This has been a historic fall for those with Hermansky-Pudlak Syndrome! I’ve been so busy helping to handle all the opportunities flooding our direction, and keep things on track, that I’m very behind on news stories, and even more behind on blogging!
How could I possibly have missed blogging about one of the biggest milestones in HPS history in the United States? Just think, there are things in the works so important that even this got put to the side for me!!!! That’s how exciting things are right now in HPSland!
In October the Food and Drug Administration (FDA) approved not one, but two, therapies for idiopathic pulmonary fibrosis! The first one, Esbriet (Pirfenidone) is the same drug the HPS community participated in clinical trials to use, so we do have some history with it. I was in one of those trials.

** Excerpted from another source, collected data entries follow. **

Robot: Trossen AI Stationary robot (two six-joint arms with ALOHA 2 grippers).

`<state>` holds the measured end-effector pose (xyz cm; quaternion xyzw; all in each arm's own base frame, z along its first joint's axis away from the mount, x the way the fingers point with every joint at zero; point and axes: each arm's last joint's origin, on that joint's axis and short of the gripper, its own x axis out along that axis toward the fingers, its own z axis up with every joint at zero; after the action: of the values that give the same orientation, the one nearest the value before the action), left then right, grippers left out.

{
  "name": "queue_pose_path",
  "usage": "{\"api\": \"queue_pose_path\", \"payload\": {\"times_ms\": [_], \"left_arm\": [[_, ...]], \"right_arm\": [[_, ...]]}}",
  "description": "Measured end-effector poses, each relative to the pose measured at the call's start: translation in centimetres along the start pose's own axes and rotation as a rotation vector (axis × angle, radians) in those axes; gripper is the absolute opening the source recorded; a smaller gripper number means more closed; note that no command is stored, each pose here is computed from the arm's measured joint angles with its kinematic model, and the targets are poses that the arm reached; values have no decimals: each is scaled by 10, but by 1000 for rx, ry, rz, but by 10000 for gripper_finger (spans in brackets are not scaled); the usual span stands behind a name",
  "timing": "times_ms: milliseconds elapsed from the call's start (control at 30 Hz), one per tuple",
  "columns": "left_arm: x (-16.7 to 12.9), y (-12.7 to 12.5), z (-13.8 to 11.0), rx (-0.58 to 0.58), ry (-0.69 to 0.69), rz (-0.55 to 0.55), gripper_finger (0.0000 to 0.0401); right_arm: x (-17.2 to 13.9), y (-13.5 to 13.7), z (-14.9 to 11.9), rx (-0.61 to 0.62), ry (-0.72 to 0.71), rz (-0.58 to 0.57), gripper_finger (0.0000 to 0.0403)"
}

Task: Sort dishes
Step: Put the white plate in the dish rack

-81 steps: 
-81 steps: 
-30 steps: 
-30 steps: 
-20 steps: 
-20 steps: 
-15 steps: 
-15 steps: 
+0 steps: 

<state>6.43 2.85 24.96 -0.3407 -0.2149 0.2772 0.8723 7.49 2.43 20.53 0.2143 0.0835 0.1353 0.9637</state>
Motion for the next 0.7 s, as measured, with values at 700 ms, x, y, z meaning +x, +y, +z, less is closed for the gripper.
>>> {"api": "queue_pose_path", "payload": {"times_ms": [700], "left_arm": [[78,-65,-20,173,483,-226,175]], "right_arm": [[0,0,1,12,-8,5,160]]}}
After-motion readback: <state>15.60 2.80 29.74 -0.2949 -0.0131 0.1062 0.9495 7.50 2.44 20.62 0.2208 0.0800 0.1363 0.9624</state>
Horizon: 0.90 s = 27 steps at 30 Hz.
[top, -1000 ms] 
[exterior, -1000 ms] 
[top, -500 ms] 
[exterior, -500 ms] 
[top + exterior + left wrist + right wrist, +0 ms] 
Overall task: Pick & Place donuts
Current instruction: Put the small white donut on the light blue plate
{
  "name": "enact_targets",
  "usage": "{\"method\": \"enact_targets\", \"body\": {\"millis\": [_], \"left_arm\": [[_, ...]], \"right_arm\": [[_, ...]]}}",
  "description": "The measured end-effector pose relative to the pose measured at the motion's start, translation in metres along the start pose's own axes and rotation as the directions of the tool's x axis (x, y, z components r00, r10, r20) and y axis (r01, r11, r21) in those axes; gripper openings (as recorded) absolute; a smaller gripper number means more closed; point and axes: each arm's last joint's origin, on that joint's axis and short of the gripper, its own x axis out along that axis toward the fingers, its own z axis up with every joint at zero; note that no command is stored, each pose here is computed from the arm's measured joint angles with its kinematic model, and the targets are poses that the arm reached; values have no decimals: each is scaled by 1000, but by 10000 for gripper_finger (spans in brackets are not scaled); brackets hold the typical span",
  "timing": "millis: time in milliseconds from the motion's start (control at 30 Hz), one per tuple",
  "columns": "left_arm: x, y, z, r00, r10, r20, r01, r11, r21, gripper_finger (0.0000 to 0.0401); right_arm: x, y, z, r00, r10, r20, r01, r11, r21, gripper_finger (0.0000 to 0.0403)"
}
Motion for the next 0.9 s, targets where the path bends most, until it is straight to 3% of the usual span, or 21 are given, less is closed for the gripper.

The day it happened, I felt so happy I could have exploded with joy! When I first was officially diagnosed with HPS in 2002 (long story), there were no treatments. Lung transplant centers thus far had refused to even try to transplant someone with HPS for fear of the bleeding complications.
Now my health is steadily getting worse and I am trying to get a lung transplant, yet I’m so thrilled and grateful that I lived long enough to see the day when we had 14 HPS lung transplants under our belt, and there was a legal treatment for pulmonary fibrosis in the United States. It has been such a long road of hard, hard work!
I know most people who have the privledge of taking a medication every day to help them never appreciate what it took from the researchers, the patients, the pharma company or the advocates to make that a reality. It is something I will never take for granted.
I worry, however, that my enthusiasm for this moment in history will oversell the drug to other HPSers. Let me be very clear. This is not a cure. We still have a long way to go. While there are a few anecdotal cases of some improvement, success with this drug is slowing the rate of progression – not improvement. I’ll be pretty happy if it just helps to stabilize my condition after the last year of being in a kind of free fall of progression. It also has some side effects. Some have no trouble with them, but others have a lot of trouble with the side effects. We are not taking a Tylenol here – this is a serious medication after all.
Perhaps it is the side effect of hope that is the best one for me though. Just when things looked so bleak, there is hope. I’m hoping I can surf this bleeding edge of medical science to make it to the next drug. There will be others. Ultimately, it will likely prove to be a drug cocktail of several mediations.
Now, we must keep advocating. We must always be the voice reminding the researchers, the government and the pharma companies that time is one of the most precious resources for us. It can never be replaced. The FDA had a chance to approve Esbriet three years ago. It was being used elsewhere in the world and even their own internal panel recommended it. Yet, they required a second phase III study. I wonder if I’d still be on oxygen if I’d had access to this drug a year ago? I wonder if some of those friends we’ve lost in the last three years would be here now if the drug had been approved? There are other drugs in the pipeline and every month that passes not deciding which drug we try next is lost time we simply don’t have.
So, we take a moment to celebrate this victory, yet we’re already on to the next advancement!